E porque, por outro lado, não é fácil exprimir com rigor toda a dimensão da importância que a sua figura, a sua personalidade invulgar, a sua cultura integralmente humanista e a sua actividade cívica tiveram para os seus familiares, tanto pelo exemplo como pela repercussão em toda a família das perseguições de que foi alvo. A sua firmeza de carácter e a sua tenacidade, os ideais de antifascista e de lutadora pela liberdade e democracia que abraçou, como disse o meu Pai "a sua postura (...) toda a sua atitude e comportamentos morais, as perseguições que lhe moveram, incluindo as prisões, tiveram uma influência enorme na sua família". Também os seus filhos foram perseguidos, por serem seus filhos e porque de uma ou outra forma, seguindo o seu exemplo, também eles participaram - de forma diferenciada, é certo - na luta antifascista, na luta pela liberdade e democracia no nosso país.

Duas das suas três filhas (a Maria Luísa e a Margarida) foram alvo de perseguições: a primeira foi proibida de lecionar, a segunda foi expulsa da Função Pública pelo regime fascista e apenas foi reintegrada após o 25 de Abril. Noutro plano, e pouco tempo após ter enviuvado, enfrenta ainda a grave doença que o seu filho mais novo, António, contrai ainda adolescente. Doença que irá implicar uma hospitalização muito prolongada, que acompanha dedicadamente sem que, por momento algum, descure os outros filhos também eles sofrendo com a doença do irmão.

Segue com grande coragem e defende a actividade política do seu filho Carlos, que adere ao PCP em 1946, passa um período de semi-legalidade, e "mergulha" definitivamente na clandestinidade no início dos anos 50. Quando o meu Pai é preso pela última vez, em Junho de 1959, no dia seguinte a nossa casa é assaltada pois ela já tinha sido detectada pela PIDE a minha mãe Maria Adelaide Dias Coelho Aboim Inglez e eu, ainda não tinha cinco anos, fomos presas, levadas para a Sede da PIDE na António Maria Cardoso (hoje um condomínio de luxo) e depois para Caxias.

Para além da permanente exigência da minha mãe de me entregar à família, o que consegue cerca de uma semana depois da prisão, é a minha Avó quem se dirige à visita em Caxias para eu lhe ser entregue. Viverei com ela e a minha Tia Isabel até 1962. Desses poucos anos recordo a viagem de Caxias até ao Estoril, onde vivia, no seu "2 cavalos" - que viríamos a chamar de "tio Pantufa" (os netos mais velhos que a conheceram), da forma terna como me "conquistou", como seguia a escola que passei a frequentar e os trabalhos de casa, mas também as conversas e brincadeiras que tantas e tantas vezes tínhamos.
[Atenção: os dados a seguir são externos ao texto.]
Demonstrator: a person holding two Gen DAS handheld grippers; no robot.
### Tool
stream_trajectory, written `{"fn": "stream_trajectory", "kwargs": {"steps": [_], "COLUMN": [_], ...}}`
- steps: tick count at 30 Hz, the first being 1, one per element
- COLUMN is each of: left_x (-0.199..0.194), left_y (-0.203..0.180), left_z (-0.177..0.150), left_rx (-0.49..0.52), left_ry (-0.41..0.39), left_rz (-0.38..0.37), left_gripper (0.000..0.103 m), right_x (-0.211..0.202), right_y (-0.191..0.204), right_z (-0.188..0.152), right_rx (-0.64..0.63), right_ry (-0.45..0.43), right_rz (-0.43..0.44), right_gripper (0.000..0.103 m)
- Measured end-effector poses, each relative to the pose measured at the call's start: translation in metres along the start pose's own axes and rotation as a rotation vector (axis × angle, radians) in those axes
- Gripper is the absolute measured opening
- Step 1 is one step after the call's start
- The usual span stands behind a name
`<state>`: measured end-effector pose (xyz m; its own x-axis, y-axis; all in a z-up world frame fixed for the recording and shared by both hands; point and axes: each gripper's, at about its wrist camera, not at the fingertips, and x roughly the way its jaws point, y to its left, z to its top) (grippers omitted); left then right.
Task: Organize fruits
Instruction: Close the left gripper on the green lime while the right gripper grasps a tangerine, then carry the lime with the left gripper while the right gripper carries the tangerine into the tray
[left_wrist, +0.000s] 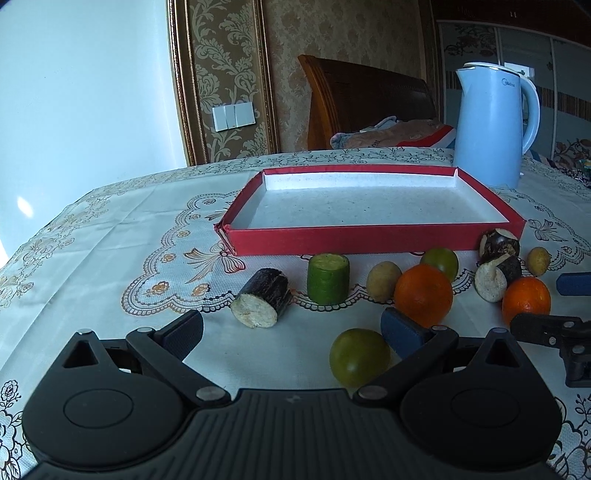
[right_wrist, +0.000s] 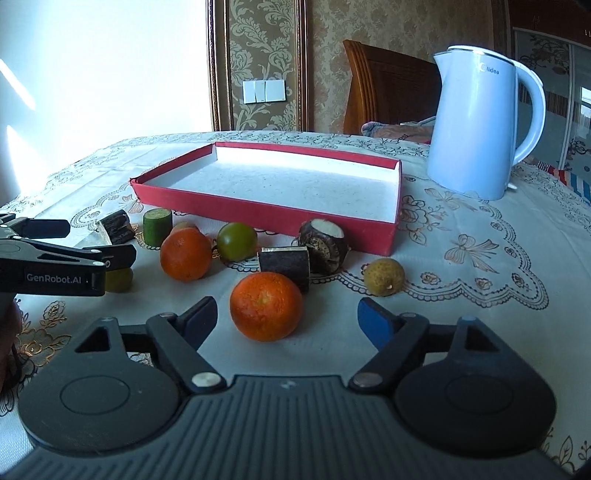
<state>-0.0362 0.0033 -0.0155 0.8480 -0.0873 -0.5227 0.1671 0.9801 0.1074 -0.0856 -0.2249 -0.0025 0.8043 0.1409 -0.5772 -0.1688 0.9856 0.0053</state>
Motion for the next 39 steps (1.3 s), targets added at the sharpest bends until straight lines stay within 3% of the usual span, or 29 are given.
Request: {"fn": "stream_trajectory", "kwargs": {"steps": [3,6,14,17,19,21,22,24,27,39], "left_x": [0.001,0.002,0.012,0.012,0.010,0.009,0.007,0.004,0.000,-0.003], "left_y": [-0.007,-0.013,-0.012,-0.010,-0.011,-0.012,-0.013,-0.017,-0.029,-0.027], "left_z": [-0.002,-0.002,-0.001,-0.001,-0.002,-0.002,-0.003,-0.004,-0.006,-0.004], "left_rx": [0.047,0.080,0.079,0.063,0.070,0.072,0.072,0.093,0.158,0.136], "left_ry": [0.010,0.017,0.081,0.085,0.075,0.073,0.071,0.061,0.040,0.033], "left_rz": [-0.017,-0.021,-0.022,-0.033,-0.027,-0.043,-0.069,-0.104,-0.085,-0.078], "left_gripper": [0.103,0.103,0.102,0.101,0.086,0.077,0.061,0.045,0.035,0.032], "right_x": [0.006,0.010,0.017,0.017,0.016,0.015,0.015,0.015,0.014,-0.004], "right_y": [0.002,0.003,0.003,0.005,0.008,0.009,0.009,0.009,0.009,0.000], "right_z": [0.000,0.002,0.003,0.004,0.003,0.003,0.003,0.004,0.004,0.007], "right_rx": [-0.013,-0.017,-0.026,-0.040,-0.055,-0.065,-0.065,-0.066,-0.060,-0.026], "right_ry": [0.019,0.034,0.056,0.052,0.048,0.046,0.046,0.044,0.038,-0.044], "right_rz": [0.004,0.008,0.020,0.031,0.037,0.031,0.030,0.030,0.032,0.028], "right_gripper": [0.079,0.070,0.059,0.048,0.041,0.041,0.041,0.041,0.041,0.041]}}
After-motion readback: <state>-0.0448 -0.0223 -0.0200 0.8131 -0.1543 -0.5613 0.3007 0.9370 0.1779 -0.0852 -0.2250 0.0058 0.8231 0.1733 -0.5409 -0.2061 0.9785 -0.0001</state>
Após a libertação da minha mãe, um ano e meio depois também ela, a minha mãe, vem viver para casa da Avó.

Mãe solidária, acompanha e intervém activamente nos processos que a PIDE move ao seu filho Carlos - meu Pai, discutindo com ele e com os seus advogados a defesa, redigindo numerosas cartas e petições, nas diversas vezes em que é presente aos tribunais fascistas. A sua presença nas visitas na prisão de Peniche marcou uma geração de familiares dos presos, incluindo os filhos - crianças ou jovens -, porque não as assumia apenas como visita a um familiar, mas como ocasião de dar um exemplo de firmeza moral, de coragem cívica e de dignidade no trato com o aparelho prisional.

Por tudo isto é com inteira verdade que há bem poucos dias, netos que a não conheceram, diziam que a Avó - Maria Isabel - continuava presente nas nossas vidas.

Foi uma mulher excepcional cuja craveira intelectual e invulgar personalidade nos colocam perante uma questão ainda actual: a de que, entre os enormes danos que o fascismo provocou ao país, a marginalização e a perseguição a tão grande número das suas melhores figuras de intelectuais não estará certamente entre os menores.

Saibamos nós ser continuadores dos seus valores políticos, da sua firmeza perante os inimigos e da sua abertura perante as diferentes correntes antifascistas, dos valores éticos, morais, e culturais, dos valores da liberdade, da democracia porque se bateu em toda a sua vida. Será, certamente essa a melhor homenagem que lhe poderemos prestar projectando-os para o futuro, para um Portugal verdadeiramente livre e democrático.